■ EXERCISE BRIEF: Copy out every line of the records in which "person" can be found.

[Entries taken from a collection]

####

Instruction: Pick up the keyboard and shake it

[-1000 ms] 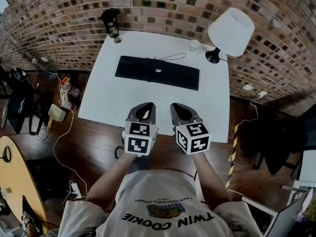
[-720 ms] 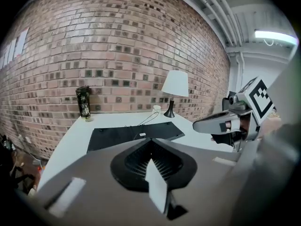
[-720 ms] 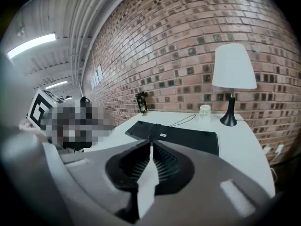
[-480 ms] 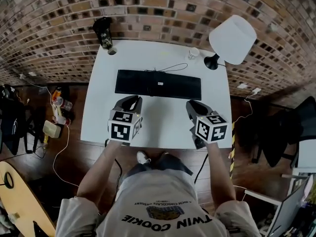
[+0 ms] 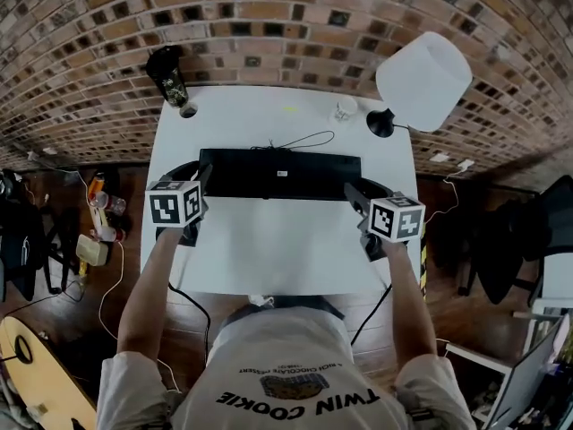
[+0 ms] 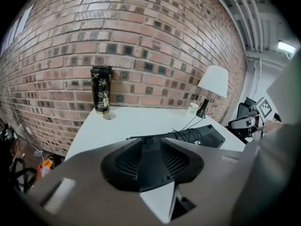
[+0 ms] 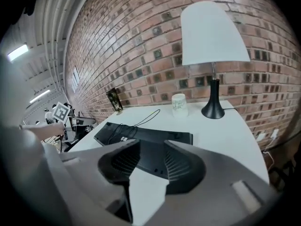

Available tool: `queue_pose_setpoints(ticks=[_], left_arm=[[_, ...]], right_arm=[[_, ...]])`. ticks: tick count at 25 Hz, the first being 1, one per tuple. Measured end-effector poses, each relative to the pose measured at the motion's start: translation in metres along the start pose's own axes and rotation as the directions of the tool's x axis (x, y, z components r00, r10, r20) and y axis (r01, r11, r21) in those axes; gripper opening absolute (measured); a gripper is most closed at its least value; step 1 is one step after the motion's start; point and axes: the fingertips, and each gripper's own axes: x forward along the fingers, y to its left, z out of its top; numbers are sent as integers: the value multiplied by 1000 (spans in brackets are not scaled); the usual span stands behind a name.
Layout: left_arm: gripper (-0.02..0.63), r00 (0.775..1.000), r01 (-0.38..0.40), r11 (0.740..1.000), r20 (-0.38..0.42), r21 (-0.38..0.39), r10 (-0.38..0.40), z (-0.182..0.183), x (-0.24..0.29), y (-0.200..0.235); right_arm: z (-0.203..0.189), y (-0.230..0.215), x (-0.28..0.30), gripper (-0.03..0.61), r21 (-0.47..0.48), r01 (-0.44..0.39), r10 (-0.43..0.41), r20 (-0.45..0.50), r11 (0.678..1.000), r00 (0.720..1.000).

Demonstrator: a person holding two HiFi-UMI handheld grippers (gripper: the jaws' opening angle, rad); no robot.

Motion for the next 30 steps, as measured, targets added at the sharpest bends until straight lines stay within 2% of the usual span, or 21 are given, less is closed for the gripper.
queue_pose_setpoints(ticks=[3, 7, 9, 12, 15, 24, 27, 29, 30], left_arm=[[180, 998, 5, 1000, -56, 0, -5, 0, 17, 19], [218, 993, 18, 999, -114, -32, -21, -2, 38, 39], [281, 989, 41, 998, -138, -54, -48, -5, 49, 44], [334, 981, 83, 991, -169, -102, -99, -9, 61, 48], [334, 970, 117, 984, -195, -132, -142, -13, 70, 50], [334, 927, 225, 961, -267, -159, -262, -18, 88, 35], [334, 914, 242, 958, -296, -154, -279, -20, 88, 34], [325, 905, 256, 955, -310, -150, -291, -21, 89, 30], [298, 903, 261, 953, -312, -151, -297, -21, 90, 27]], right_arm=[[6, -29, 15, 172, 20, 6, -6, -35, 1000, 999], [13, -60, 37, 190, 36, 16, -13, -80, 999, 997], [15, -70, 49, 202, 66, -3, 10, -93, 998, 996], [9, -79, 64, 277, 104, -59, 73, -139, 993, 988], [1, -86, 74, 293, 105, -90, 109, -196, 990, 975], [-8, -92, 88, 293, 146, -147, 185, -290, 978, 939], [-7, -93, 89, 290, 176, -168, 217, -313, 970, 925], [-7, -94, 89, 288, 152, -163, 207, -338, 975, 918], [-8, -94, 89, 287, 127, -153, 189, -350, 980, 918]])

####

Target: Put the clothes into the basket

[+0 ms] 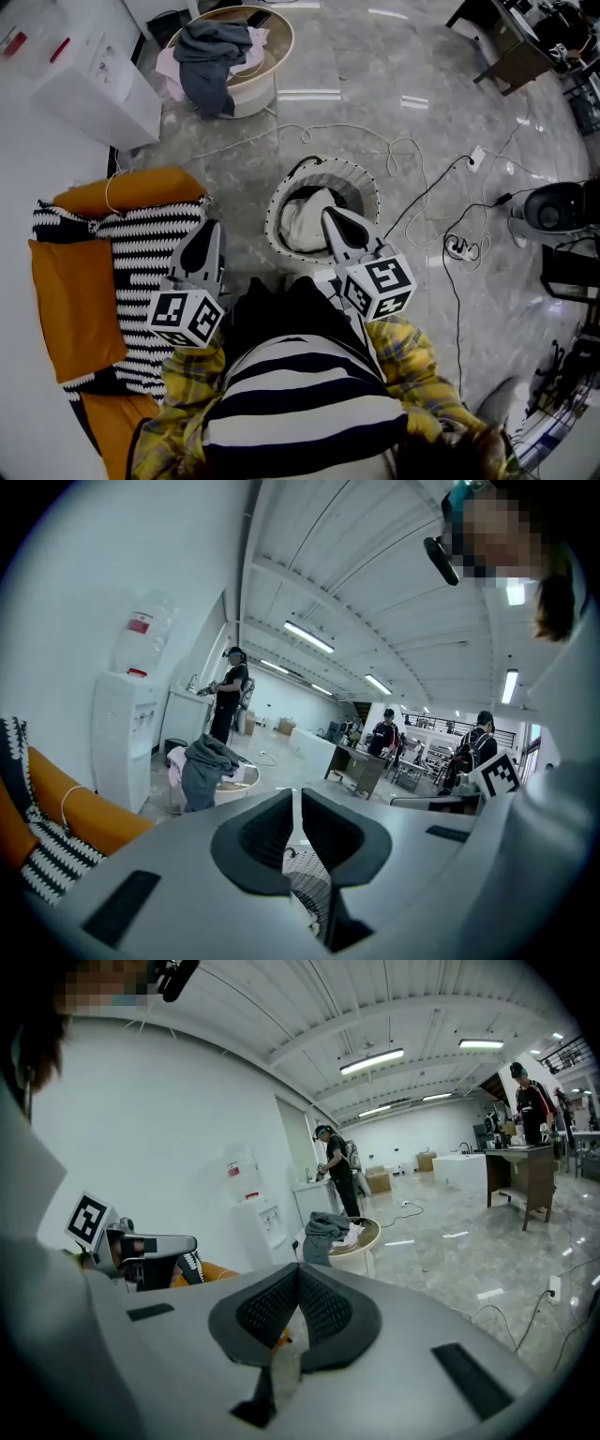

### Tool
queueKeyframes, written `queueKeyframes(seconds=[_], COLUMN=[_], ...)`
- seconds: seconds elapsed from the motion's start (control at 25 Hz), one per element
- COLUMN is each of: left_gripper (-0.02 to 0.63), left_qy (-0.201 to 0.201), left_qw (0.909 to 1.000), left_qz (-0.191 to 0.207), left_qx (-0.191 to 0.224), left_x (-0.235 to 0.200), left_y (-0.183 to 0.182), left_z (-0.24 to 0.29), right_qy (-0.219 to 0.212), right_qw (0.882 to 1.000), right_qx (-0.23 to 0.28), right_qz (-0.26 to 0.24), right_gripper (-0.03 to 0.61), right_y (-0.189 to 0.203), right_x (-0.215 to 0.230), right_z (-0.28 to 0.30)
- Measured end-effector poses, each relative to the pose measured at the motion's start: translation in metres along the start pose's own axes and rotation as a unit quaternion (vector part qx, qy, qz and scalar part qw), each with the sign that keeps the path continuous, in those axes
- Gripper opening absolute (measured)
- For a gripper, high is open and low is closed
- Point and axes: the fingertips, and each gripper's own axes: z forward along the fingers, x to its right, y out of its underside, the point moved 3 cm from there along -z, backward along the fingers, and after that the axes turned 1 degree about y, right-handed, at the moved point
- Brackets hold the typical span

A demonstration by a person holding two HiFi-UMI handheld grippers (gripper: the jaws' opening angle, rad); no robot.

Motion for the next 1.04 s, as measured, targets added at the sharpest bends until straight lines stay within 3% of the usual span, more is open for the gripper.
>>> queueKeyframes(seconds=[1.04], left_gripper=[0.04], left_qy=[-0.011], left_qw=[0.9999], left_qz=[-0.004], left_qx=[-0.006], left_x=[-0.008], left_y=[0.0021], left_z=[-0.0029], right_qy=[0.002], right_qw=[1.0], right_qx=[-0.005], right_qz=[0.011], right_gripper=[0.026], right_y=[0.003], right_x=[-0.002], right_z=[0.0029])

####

■ TASK SOLUTION:
Demonstrator: a person holding two HiFi-UMI handheld grippers (gripper: the jaws' opening angle, rad); no robot.
A demonstration by a person holding two HiFi-UMI handheld grippers (gripper: the jaws' opening angle, rad); no robot.

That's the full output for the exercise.